I confess that I remain unconvinced by Bynum's "empowerment" thesis, and unconvinced by her interpretation of the "commonplace" from which this paper set out, at least in so far as that interpretation relates to power in late medieval society. And perhaps she herself may yet come to be equally unconvinced, for in an essay first published in 1989 she made the following observation in relation to "women's mysticism as a form of female empowerment":
This argument must also recognize that the clergy themselves encouraged such female behavior both because female asceticism, eucharistic devotion and mystical trances brought women more closely under the supervision of spiritual directors and because women's visions functioned for males, too. . . . Moreover, theologians and prelates found women's experiential piety useful in the thirteenth-century fight against heresy . . . against Cathar dualism. (Fragmentation, p. 195)

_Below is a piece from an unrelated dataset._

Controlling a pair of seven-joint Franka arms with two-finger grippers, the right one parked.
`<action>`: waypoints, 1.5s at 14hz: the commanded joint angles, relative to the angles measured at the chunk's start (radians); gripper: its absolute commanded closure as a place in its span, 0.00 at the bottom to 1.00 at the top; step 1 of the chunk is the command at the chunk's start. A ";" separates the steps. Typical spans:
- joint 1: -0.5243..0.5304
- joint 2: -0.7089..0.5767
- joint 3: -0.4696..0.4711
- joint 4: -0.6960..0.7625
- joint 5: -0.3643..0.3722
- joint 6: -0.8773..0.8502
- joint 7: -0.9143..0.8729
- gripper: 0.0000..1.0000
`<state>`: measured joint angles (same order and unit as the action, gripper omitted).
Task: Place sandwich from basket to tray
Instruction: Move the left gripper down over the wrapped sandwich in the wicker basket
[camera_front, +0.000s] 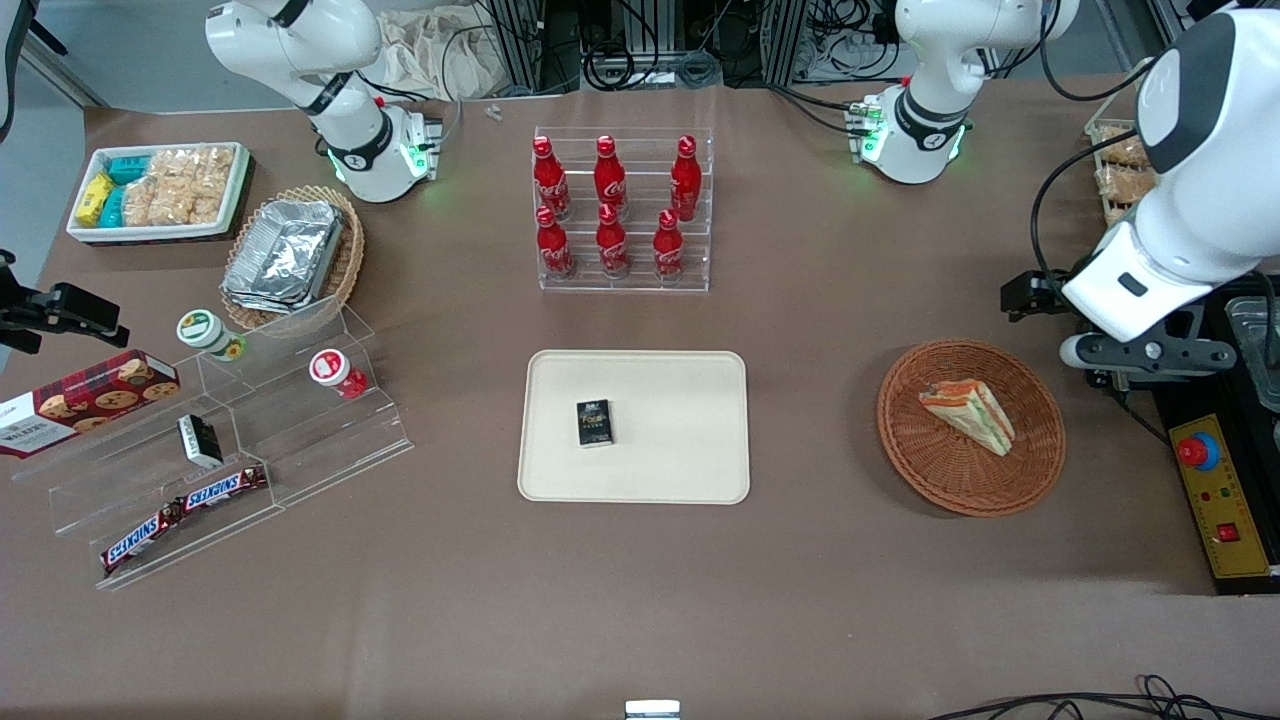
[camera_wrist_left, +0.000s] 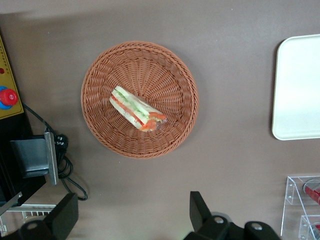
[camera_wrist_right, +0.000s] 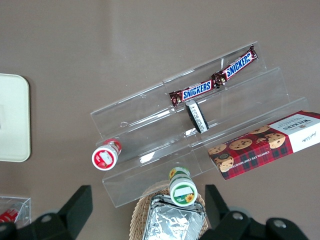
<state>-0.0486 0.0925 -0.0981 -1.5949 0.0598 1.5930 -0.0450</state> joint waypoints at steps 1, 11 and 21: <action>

However, this important comment is still not allowed to move from the margins
Basic to the shift in perspective here will be the acknowledgement that the dominant figurations of Christ's body, including its alleged "feminization," were made dominant, constituted as dominant, maintained as dominant. So we will now approach the appearance of Christ's body in the late medieval church with the understanding that human bodies are produced within specific discursive regimes with specific technologies of power. This will enable us to ask whether "feminizing" the tortured body of Christ as maternal may not actually reinforce some basic premisses in patriarchal constitutions of "women." We will then want to ask whether this particular "feminization" of Christ may not contribute to the divinization of maternity as the essence of "woman." In elaborating such inquiries, as I am doing elsewhere, it is helpful to bear in mind Foucault's expositions of the ways in which pleasures and desires, including pleasures that view themselves as transgressive, may be produced by current relations of power as a move in the perpetuation of those relations of power. So the practices and symbols celebrated by Bynum as subverting the logic of patriarchy need to be explored as possibly being among the very effects of the ecclesiastical and normative powers that she thinks were being circumvented by making "women" the body on the cross, and the body on the cross "feminine." The abjections that she explicates as subversive might be better viewed, to put the issue here starkly, as themselves a product of modes of piety designed to make their practitioners objects of control, albeit, perhaps, sometimes, or often, ecstatic ones. Judith Butler's critical analysis of Kristeva's "body politics" identifies the issues I have in mind here. She argues that, "Kristeva fails to understand the paternal mechanisms by which affectivity itself is generated," while the very vocabulary of affect renders the relevant and productive paternal law invisible.18
This shift in perspective encourages a question that is a little different both to those shaping traditional research in this field and to Bynum's. The question can be formulated as follows: to what technologies of power was Christ's body being subjected, and with what consequences? When I have summarized some possible responses, I shall ask another question: did anyone in late medieval England resist what was being done to this humanity? Did anyone seek to circumvent the dominant figurations of the tortured, bleeding body on the cross? And if anyone did, can we discover the reasons and consequences?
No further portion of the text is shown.